Я не понял. Вернее — понял, но сказал:
— Не понимаю.
— Алке деньги нужны. Ей улететь не на что.
— Вера, ты меня знаешь, но до четырнадцатого это исключено. А сколько надо?
— Хотя бы тридцать.
— Совершенно исключено. Гонораров у меня в апреле никаких. В кассу семьдесят пять. За телевизор до сих пор не расплатился. А потом, я не совсем Минуточку, а Кленский? Ведь это же его кадр.
— Куда-то уехал.
— Он скоро вернется.
— Ты понимаешь, будет катастрофа. Звонил ее жених из Саратова.
— Из Двинска, — сказал я.
— Из Саратова, это не важно. Сказал, что повесится, если она не вернется. Алка с февраля так путешествует.
— Так и приехал бы за ней.
— У него экзамен в понедельник.
— Замечательно, — говорю, — повеситься он может, а экзамен игнорировать не может.
— Он плакал, натурально плакал.
— Да нет у меня тридцати рублей! И потом как-то странно, ей-богу. А главное — нету!
Самое интересное, что я говорил правду.
— А если у кого-нибудь занять? — говорит Вера.
— Почему, собственно, надо занимать? Это девушка Кленского. Пусть он и беспокоится.
— Может, у Шаблинского спросить?
Пошли к Шаблинскому. Тот даже возмутился:
— У меня было восемь рублей, я их по-джентльменски отстегнул. Сам хочу у кого-нибудь двинуть. Дождитесь Митьку, и пусть он башляет это дело. Слушайте, я хохму придумал: «Все люди делятся на большевиков и башлевиков…»
— Ладно, — сказала Вера, — что-нибудь придумаю.
И пошла к дверям.
— Слушай, — говорю, — если не придумаешь, звони…
— Ладно.
— Можно вот что сделать. Можно взять у нее интервью.
— Это еще зачем?
— Под рубрикой — «Гости Таллинна». Студентка изучает готическую архитектуру. Не расстается с томиком Блока. Кормит белок в парке… Заплатят ей рублей двадцать, а может, и четвертак…
— Серж, постарайся!
— Ладно…
Тут меня вызвали к редактору. Генрих францевич сидел в просторном кабинете у окна. Радиола и телевизор бездействовали. Усложненный телефон с белыми клавишами молчал.
— Садитесь, — произнес редактор, — есть ответственное задание. В нашей газете слабо представлена моральная тема. Выбор самый широкий. Злостные алиментщики, протекционизм, государственное хищение… Я на вас рассчитываю. Пойдите в народный суд, в ГАИ…
— Что-нибудь придумаю.
— Действуйте, — сказал редактор, — моральная тема — это очень важно…
— О`кей, — говорю.
— И помните: открытый редакционный конкурс — продолжается. Лучшие материалы будут удостоены денежных премий. А победитель отправится в ГДР…

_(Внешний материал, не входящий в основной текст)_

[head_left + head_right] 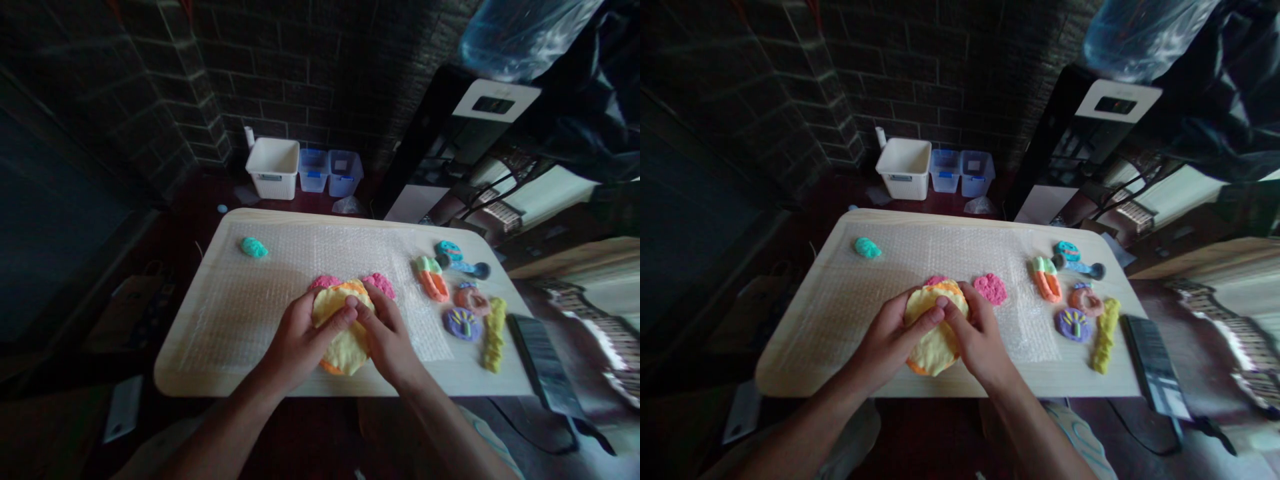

— Добровольно? — спросил я.
— То есть?
— Меня даже в Болгарию не пустили. Я документы весной подавал.
— Пить надо меньше, — сказал Туронок.
— Ладно, — говорю, — мне и здесь неплохо…
В тот день было еще много забот, конфликтов, споров, нерешенных проблем. Я побывал на двух совещаниях. Ответил на четыре письма. Раз двадцать говорил по телефону. Пил коктейли, обнимал Марину…
Все шло нормально.
А день вчерашний — куда он подевался? И если забыт, то что же вынудило меня шесть лет спустя написать: «В этой повести нет ангелов и нет злодеев… Нет грешников и праведников нет…»?
И вообще, что мы за люди такие?
(«Вечерний Таллинн» Октябрь. 1974 г)
«ЭСТОНСКИЙ БУКВАРЬ»
У опушки в день ненастный
Повстречали зверя.
Мы ему сказали: «Здравствуй!»
Зверь ответил: «Тере»
И сейчас же ясный луч
Появился из-за туч…
«Вечерний Таллинн» издается на русском языке. И вот мы придумали новую рубрику — «Эстонский букварь». Для малолетних русских читателей Я готовил первый выпуск. Написал довольно милые стишки. Штук восемь. Универсальный журналист, я ими тайно гордился.